The National Literacy Trust says that 7.1 million people (16 per cent of adults) in England have very poor literacy. Having a low level of English language literacy is a well-known barrier to taking part in clinical trials.
Clinical trials are research projects that compare different treatments to see which one is best. People who are asked to take part in clinical trials are often given written information about the trial first. This information usually comes as a leaflet and should have everything people need to know to help them decide if they would like to take part.
Patient information leaflets are often long, complicated and difficult to read. This can stop people with low English language literacy taking part in trials because they aren’t being given the information in a way that is easy to understand. It can also make it challenging to translate them into different languages. Simplifying the information we provide in patient information leaflets could improve people’s understanding and help a wider range of people to take part in trials.
This project follows our previous work on the MAPLE project. The MAPLE project looked at how to make trials more accessible through better patient information leaflets.

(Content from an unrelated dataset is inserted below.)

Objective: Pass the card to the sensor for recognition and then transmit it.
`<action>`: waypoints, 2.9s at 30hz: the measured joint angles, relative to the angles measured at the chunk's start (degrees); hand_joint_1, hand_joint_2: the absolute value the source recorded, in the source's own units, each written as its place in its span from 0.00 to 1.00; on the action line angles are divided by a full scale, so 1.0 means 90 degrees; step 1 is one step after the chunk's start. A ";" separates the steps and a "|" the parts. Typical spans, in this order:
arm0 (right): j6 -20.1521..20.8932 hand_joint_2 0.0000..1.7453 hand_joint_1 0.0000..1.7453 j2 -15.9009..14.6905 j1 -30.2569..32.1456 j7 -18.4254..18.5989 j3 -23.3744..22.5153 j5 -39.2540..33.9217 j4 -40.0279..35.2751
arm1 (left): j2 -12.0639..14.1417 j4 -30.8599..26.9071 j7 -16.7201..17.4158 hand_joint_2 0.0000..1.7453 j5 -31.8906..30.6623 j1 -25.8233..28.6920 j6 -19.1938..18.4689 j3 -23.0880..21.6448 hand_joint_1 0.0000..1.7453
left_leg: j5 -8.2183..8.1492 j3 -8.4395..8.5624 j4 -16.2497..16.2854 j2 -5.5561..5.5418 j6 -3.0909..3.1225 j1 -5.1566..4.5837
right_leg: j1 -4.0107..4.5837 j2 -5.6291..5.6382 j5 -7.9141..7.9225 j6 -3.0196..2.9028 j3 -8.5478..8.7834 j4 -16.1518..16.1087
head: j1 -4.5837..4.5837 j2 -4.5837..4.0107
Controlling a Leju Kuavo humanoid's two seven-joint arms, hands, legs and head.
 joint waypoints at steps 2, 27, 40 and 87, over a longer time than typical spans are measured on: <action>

We looked at what has been written about making patient information leaflets easier to understand. We also worked with marginalised community groups, charities and patients to ask their advice. We put all this information together to make ‘best practice’ guidelines for creating accessible patient information leaflets.
Project aims
We will use guidelines from the MAPLE project and work together with members of the public, marginalised community groups, and IT experts to make an online platform. This platform will help researchers to make visual, inclusive and accessible patient information leaflets for clinical trials.
What we hope to achieve
By creating this platform to help researchers make better patient information leaflets, we hope to help make it easier for patients with low English literacy to take part in clinical trials and get better diversity in those people who take part. This would mean that clinical trials of the future will better represent the people who live in the UK.